Johns Hopkins' Suburban Hospital president and COO speaks out on 'quiet quitting'

"Quiet quitting," when workers do the minimum required of them at work instead of going above and beyond, has become a highly debated workforce topic this year. Jessica Melton, president and chief operating officer of Johns Hopkins Medicine's Bethesda, Md.-based Suburban Hospital, is joining the conversation. 

"I 'quietly quit' five years ago," Ms. Melton wrote in a recent blog post for the American College of Healthcare Executives. "Since that time, I haven't done less. In fact, I have probably done more, but purposefully."

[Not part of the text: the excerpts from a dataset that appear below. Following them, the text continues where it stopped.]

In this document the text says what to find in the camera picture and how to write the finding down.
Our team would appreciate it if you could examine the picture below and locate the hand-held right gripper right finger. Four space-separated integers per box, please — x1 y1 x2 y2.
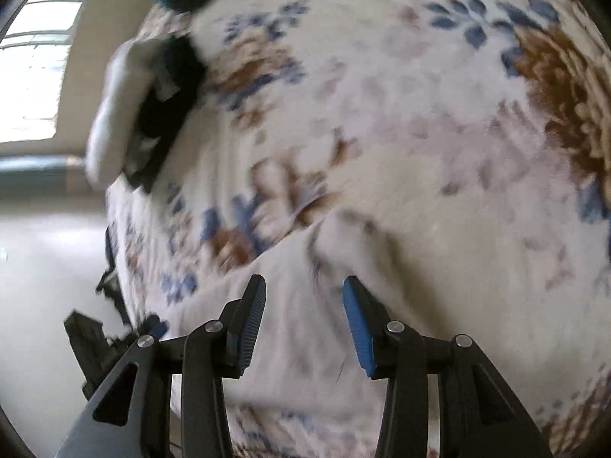
343 276 554 458

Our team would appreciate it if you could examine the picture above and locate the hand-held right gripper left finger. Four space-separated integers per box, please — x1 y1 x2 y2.
55 274 267 458

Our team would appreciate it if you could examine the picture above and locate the white small garment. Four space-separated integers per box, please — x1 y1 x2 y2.
169 207 433 418

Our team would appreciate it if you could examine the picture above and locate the bright window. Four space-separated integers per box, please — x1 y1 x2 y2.
0 0 103 145

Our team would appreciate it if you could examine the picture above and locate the grey window ledge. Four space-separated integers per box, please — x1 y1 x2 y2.
0 154 92 197

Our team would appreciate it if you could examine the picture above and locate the floral printed blanket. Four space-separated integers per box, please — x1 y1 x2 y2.
102 0 611 458

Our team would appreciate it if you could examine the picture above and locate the black frame object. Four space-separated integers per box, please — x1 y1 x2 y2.
63 226 169 402

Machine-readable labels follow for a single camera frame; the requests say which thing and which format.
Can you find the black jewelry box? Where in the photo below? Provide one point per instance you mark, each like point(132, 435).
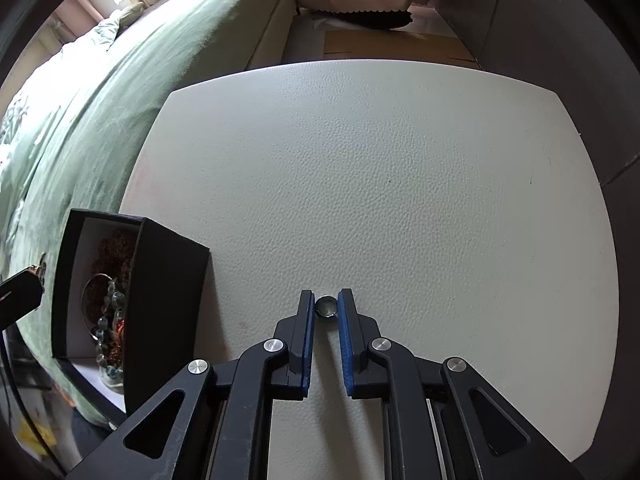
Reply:
point(170, 300)

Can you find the gold pendant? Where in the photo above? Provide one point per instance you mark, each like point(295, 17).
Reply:
point(40, 267)

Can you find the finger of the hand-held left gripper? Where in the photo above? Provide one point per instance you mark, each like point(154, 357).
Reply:
point(17, 295)

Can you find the bed with green sheet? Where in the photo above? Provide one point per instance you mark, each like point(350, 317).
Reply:
point(125, 60)

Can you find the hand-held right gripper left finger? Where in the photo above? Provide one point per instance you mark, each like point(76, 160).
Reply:
point(309, 340)

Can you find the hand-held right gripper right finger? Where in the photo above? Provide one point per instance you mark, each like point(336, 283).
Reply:
point(345, 340)

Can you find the pale patterned quilt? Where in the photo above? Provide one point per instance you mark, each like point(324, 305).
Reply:
point(20, 125)

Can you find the flat cardboard boxes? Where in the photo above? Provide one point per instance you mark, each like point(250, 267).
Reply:
point(400, 42)

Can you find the silver bangle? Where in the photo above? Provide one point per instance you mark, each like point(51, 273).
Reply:
point(85, 291)

Quiet quitting, to Ms. Melton, means setting boundaries: tactfully and confidently saying "no" to requests that do not serve her or the organization and thus saying "yes" with more precision. 

"I have been more deliberate and impactful for my organization(s) by aligning my focus to our most critical priorities. I have been a better leader," Ms. Melton wrote. 

The narrative of quiet quitting is a "poorly conceived" one that blames victims for systemic issues, according to Ms. Melton. The workforce's inaction "is a set of responses to thoughtless demands to keep doing more without asking whether what we are doing even makes sense," she wrote. 

Leaders are asking workers to be flexible and take on new responsibilities without letting go of dated practices, according to Ms. Melton: Quiet quitting arises when leaders fail to address the intersection of values and expectations in their workforces. 

Ms. Melton zeroed in on the "additional duties as assigned" portion of many healthcare workers' job descriptions. 

"When this one line describes the majority of their work or accounts for a new job on top of their existing role ('quiet promotion') there may no longer be shared clarity on what they appreciate their role to be, what they are empowered to 'quit' to reprioritize their new work, or what we now 'quietly' expect of them and how it aligns to our priorities—leading to frustration, resentment and ultimately misalignment of values," Ms. Melton wrote. 

"If we are not pausing to have realignment and empowerment conversations when this occurs, our teams are at risk of 'quitting' the work we really need them to do … and not all of the quitting will be quiet," she concluded.